#### DATA FOR THE TASK ####
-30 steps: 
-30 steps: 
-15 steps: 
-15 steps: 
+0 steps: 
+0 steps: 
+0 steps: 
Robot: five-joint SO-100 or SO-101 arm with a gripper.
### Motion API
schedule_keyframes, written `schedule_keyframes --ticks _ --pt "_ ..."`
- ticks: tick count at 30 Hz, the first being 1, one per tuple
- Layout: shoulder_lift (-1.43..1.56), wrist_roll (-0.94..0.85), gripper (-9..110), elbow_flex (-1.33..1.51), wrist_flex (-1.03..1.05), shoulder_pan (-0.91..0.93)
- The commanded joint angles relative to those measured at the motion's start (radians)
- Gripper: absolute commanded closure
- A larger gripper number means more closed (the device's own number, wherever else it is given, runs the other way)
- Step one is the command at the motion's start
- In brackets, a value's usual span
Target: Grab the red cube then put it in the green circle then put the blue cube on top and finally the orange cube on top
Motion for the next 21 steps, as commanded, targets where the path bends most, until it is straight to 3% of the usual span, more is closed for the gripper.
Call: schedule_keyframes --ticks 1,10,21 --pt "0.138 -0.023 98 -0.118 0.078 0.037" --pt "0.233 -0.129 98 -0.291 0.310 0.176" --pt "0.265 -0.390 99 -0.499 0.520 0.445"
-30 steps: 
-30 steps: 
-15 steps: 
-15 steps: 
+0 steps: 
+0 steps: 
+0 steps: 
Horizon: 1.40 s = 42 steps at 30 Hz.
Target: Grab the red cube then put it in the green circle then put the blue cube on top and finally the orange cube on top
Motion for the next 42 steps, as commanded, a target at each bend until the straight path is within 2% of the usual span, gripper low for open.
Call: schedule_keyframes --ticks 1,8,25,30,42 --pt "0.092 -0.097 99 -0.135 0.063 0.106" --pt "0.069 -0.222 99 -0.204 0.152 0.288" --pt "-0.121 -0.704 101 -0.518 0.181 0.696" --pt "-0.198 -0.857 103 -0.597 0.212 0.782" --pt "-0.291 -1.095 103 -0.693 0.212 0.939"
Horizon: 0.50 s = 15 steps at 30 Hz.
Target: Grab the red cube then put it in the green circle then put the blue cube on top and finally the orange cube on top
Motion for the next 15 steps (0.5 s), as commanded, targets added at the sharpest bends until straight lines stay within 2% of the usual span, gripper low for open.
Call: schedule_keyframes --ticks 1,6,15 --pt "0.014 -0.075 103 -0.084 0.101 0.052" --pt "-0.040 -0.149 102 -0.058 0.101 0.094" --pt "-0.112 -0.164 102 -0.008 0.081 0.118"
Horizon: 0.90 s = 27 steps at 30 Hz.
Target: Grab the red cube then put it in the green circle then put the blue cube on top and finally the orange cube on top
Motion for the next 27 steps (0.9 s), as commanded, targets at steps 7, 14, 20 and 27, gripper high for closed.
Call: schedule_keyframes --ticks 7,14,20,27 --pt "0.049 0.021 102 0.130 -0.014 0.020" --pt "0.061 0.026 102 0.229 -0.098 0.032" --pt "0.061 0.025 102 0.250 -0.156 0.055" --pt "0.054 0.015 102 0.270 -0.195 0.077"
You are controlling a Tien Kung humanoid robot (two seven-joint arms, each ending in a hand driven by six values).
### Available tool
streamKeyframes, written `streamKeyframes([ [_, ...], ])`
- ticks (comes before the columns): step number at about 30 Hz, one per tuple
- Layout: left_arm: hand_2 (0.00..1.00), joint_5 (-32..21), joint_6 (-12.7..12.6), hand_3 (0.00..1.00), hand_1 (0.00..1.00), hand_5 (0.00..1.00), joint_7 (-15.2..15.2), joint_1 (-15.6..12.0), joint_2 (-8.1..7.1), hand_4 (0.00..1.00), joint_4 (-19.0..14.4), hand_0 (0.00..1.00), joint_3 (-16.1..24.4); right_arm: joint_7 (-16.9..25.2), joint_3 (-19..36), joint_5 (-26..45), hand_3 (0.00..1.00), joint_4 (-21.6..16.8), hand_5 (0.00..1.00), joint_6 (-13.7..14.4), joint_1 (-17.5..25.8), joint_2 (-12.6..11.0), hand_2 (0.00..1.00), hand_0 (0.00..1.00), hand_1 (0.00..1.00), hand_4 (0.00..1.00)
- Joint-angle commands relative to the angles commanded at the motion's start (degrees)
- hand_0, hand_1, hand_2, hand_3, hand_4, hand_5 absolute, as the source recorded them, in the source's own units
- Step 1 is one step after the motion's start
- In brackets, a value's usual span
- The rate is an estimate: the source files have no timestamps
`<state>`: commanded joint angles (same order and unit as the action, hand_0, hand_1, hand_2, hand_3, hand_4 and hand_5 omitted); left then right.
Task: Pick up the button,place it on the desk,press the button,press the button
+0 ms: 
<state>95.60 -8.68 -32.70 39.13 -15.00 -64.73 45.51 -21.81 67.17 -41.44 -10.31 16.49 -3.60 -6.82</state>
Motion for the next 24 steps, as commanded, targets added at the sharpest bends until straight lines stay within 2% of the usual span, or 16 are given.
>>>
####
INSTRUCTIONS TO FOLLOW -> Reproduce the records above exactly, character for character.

ANSWER TO THIS PROBLEM ->
-30 steps: 
-30 steps: 
-15 steps: 
-15 steps: 
+0 steps: 
+0 steps: 
+0 steps: 
Robot: five-joint SO-100 or SO-101 arm with a gripper.
### Motion API
schedule_keyframes, written `schedule_keyframes --ticks _ --pt "_ ..."`
- ticks: tick count at 30 Hz, the first being 1, one per tuple
- Layout: shoulder_lift (-1.43..1.56), wrist_roll (-0.94..0.85), gripper (-9..110), elbow_flex (-1.33..1.51), wrist_flex (-1.03..1.05), shoulder_pan (-0.91..0.93)
- The commanded joint angles relative to those measured at the motion's start (radians)
- Gripper: absolute commanded closure
- A larger gripper number means more closed (the device's own number, wherever else it is given, runs the other way)
- Step one is the command at the motion's start
- In brackets, a value's usual span
Target: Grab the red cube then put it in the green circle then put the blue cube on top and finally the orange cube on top
Motion for the next 21 steps, as commanded, targets where the path bends most, until it is straight to 3% of the usual span, more is closed for the gripper.
Call: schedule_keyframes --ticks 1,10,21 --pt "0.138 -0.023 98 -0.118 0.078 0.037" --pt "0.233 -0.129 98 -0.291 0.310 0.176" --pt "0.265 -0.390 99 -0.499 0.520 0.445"
-30 steps: 
-30 steps: 
-15 steps: 
-15 steps: 
+0 steps: 
+0 steps: 
+0 steps: 
Horizon: 1.40 s = 42 steps at 30 Hz.
Target: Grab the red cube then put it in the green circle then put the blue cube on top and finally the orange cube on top
Motion for the next 42 steps, as commanded, a target at each bend until the straight path is within 2% of the usual span, gripper low for open.
Call: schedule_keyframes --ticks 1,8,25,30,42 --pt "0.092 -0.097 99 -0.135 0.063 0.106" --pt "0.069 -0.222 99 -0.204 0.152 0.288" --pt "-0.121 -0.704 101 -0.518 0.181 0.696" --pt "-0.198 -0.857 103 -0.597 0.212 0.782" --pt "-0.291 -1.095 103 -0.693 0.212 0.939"
Horizon: 0.50 s = 15 steps at 30 Hz.
Target: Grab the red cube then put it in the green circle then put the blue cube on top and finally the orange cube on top
Motion for the next 15 steps (0.5 s), as commanded, targets added at the sharpest bends until straight lines stay within 2% of the usual span, gripper low for open.
Call: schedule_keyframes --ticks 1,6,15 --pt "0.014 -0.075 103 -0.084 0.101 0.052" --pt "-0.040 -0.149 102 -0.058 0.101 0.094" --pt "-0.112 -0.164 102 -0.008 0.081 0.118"
Horizon: 0.90 s = 27 steps at 30 Hz.
Target: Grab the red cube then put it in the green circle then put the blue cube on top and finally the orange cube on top
Motion for the next 27 steps (0.9 s), as commanded, targets at steps 7, 14, 20 and 27, gripper high for closed.
Call: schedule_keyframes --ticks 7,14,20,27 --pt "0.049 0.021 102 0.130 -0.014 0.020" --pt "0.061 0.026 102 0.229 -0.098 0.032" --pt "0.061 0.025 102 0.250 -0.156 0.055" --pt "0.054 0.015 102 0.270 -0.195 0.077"
You are controlling a Tien Kung humanoid robot (two seven-joint arms, each ending in a hand driven by six values).
### Available tool
streamKeyframes, written `streamKeyframes([ [_, ...], ])`
- ticks (comes before the columns): step number at about 30 Hz, one per tuple
- Layout: left_arm: hand_2 (0.00..1.00), joint_5 (-32..21), joint_6 (-12.7..12.6), hand_3 (0.00..1.00), hand_1 (0.00..1.00), hand_5 (0.00..1.00), joint_7 (-15.2..15.2), joint_1 (-15.6..12.0), joint_2 (-8.1..7.1), hand_4 (0.00..1.00), joint_4 (-19.0..14.4), hand_0 (0.00..1.00), joint_3 (-16.1..24.4); right_arm: joint_7 (-16.9..25.2), joint_3 (-19..36), joint_5 (-26..45), hand_3 (0.00..1.00), joint_4 (-21.6..16.8), hand_5 (0.00..1.00), joint_6 (-13.7..14.4), joint_1 (-17.5..25.8), joint_2 (-12.6..11.0), hand_2 (0.00..1.00), hand_0 (0.00..1.00), hand_1 (0.00..1.00), hand_4 (0.00..1.00)
- Joint-angle commands relative to the angles commanded at the motion's start (degrees)
- hand_0, hand_1, hand_2, hand_3, hand_4, hand_5 absolute, as the source recorded them, in the source's own units
- Step 1 is one step after the motion's start
- In brackets, a value's usual span
- The rate is an estimate: the source files have no timestamps
`<state>`: commanded joint angles (same order and unit as the action, hand_0, hand_1, hand_2, hand_3, hand_4 and hand_5 omitted); left then right.
Task: Pick up the button,place it on the desk,press the button,press the button
+0 ms: 
<state>95.60 -8.68 -32.70 39.13 -15.00 -64.73 45.51 -21.81 67.17 -41.44 -10.31 16.49 -3.60 -6.82</state>
Motion for the next 24 steps, as commanded, targets added at the sharpest bends until straight lines stay within 2% of the usual span, or 16 are given.
>>>

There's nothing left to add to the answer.